# What the task requires:
Look for the word "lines" in the entries and copy each line where it appears.

*** Material provided Section Begins ***

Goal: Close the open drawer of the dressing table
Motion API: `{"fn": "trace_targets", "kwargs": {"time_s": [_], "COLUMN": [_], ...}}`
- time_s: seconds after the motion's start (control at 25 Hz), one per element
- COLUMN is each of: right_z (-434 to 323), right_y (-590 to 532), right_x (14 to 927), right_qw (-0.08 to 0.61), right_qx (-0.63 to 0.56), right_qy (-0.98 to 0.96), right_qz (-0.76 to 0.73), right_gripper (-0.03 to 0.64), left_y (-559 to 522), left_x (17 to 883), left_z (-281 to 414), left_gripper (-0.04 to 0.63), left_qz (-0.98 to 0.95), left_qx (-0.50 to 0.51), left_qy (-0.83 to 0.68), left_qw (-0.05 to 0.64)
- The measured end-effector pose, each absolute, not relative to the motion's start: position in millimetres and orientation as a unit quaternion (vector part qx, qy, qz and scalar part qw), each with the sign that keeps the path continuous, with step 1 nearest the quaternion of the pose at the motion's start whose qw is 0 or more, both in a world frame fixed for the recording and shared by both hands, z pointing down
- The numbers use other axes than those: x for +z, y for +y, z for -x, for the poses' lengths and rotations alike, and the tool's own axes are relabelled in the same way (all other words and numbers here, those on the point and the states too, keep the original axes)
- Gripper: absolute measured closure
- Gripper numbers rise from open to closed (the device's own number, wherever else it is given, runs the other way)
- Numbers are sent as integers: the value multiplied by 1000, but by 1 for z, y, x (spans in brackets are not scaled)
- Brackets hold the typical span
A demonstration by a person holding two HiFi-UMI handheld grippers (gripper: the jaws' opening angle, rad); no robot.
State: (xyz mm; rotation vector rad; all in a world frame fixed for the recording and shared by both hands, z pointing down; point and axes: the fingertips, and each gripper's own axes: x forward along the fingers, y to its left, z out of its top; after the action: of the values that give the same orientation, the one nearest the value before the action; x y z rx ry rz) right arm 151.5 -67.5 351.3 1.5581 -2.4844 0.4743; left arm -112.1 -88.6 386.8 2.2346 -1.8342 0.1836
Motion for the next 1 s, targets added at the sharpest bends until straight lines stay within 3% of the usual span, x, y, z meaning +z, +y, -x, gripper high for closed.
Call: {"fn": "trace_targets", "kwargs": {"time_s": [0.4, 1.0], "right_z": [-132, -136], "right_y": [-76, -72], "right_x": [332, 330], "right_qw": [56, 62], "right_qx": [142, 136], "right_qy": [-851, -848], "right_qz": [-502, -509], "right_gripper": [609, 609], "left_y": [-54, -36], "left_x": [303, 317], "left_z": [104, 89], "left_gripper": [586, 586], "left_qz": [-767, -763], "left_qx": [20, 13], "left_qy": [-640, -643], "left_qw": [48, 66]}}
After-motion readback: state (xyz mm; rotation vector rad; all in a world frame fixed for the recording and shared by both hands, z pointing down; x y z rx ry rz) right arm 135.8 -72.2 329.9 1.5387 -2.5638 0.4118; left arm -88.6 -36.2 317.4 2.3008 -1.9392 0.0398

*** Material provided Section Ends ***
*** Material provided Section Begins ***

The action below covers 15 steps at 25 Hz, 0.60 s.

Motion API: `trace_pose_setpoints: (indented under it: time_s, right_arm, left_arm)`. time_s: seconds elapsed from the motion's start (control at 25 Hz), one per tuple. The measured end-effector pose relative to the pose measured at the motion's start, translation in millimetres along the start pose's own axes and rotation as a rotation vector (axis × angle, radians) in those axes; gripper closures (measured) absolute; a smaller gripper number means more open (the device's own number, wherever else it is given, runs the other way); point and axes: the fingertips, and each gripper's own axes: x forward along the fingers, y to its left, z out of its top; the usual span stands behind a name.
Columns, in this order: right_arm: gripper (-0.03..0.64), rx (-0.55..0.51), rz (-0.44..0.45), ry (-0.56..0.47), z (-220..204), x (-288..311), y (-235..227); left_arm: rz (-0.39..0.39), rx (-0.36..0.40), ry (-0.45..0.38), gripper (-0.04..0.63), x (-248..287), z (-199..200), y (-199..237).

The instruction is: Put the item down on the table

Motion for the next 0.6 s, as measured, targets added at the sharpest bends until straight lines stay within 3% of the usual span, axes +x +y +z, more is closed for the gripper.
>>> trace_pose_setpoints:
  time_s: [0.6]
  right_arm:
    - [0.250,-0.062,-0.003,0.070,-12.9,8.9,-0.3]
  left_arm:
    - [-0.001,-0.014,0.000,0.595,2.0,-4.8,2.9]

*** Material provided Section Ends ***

# Solution below:
Motion for the next 1 s, targets added at the sharpest bends until straight lines stay within 3% of the usual span, x, y, z meaning +z, +y, -x, gripper high for closed.
Motion for the next 0.6 s, as measured, targets added at the sharpest bends until straight lines stay within 3% of the usual span, axes +x +y +z, more is closed for the gripper.

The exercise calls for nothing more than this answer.